To all the people trashing Dylan's vocal talents:

Shag off.

Just because one does not sing like Michael Bolton or Debbie Boone doesn't mean they don't have a great voice. Dylan's was perfect for his material.

Nobel Prize, MFers.

#32 | Posted by Angrydad at 2016-10-13 07:48 PM | Reply

Y'all know who created the Nobel Prize? It was the guy who invented....wait for it....dynamite!

#33 | Posted by danni at 2016-10-13 08:09 PM | Reply

It does strike me as odd that they choose now to issue the award, but better late than never. The man still tours nonstop. He does value his privacy, but I'm quite positive he'll accept the award in person. He was game enough to go receive the Presidential Medal of Freedom; I see no reason he wouldn't travel to Stockholm.

I've had friends and former students sending me messages all day. It's been great!!

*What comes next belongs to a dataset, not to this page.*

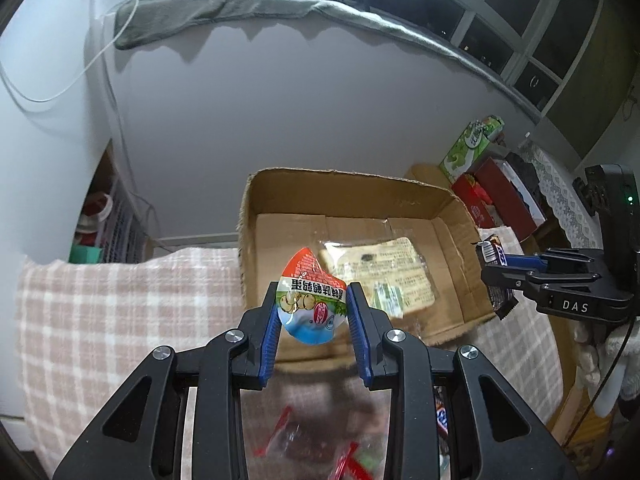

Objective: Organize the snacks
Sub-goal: 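Open the left gripper over the box while the right releases the chocolate bar inside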

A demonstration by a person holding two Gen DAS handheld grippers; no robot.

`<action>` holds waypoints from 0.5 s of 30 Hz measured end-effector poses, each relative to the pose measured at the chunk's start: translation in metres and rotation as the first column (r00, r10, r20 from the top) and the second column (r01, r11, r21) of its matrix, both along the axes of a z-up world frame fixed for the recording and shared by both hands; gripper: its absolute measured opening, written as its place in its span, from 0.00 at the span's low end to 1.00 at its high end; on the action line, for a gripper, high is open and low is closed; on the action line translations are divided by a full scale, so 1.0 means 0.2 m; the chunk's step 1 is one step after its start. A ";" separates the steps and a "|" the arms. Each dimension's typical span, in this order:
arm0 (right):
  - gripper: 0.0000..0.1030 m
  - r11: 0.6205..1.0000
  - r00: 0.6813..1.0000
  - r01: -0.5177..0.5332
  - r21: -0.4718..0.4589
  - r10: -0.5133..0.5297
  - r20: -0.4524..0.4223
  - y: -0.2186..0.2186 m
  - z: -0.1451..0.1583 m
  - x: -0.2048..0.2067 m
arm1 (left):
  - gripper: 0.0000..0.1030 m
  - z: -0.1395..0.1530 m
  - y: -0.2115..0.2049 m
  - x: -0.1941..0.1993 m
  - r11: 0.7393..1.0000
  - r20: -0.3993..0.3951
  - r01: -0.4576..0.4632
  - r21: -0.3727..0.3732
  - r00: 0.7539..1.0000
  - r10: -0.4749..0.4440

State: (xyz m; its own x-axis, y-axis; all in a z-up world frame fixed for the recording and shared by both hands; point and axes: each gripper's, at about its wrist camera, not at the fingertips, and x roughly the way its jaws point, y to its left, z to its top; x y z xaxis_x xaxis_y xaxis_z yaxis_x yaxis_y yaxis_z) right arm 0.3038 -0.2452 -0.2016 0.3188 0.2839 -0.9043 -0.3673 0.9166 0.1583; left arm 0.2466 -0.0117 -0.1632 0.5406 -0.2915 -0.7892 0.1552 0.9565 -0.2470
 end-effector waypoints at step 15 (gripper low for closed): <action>0.73 0.999 1.000 0.030 -0.011 -0.030 0.002 -0.03 -0.05 0.07 | 0.47 -0.05 -0.03 0.09 1.000 -0.050 -0.007 0.002 0.999 0.007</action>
State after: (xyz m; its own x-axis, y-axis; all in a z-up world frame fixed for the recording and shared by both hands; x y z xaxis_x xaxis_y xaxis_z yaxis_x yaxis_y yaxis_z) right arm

Nulli- you know who else "stole" other people's work? Friggin' Shakespeare. Shag off.

The man was a cultural force and icon not just in music but in the civil rights movement as well. An amazing and prolific writer and musician.

And for the record, I love his voice.

Usually. The Christmas album is pretty hard to listen to, TBH.

Anyway.... go Dylan!

#34 | Posted by dylanfan at 2016-10-13 09:48 PM | Reply | Newsworthy 1

Dylan should have been disqualified due to the nasal sound of his voice. Ditto for Tom Petty, if he's ever considered.

#35 | Posted by JeffJ at 2016-10-13 09:57 PM | Reply | Funny: 1

Dylan should have been disqualified due to the nasal sound of his voice.

Agreed, think that will work for Cankles?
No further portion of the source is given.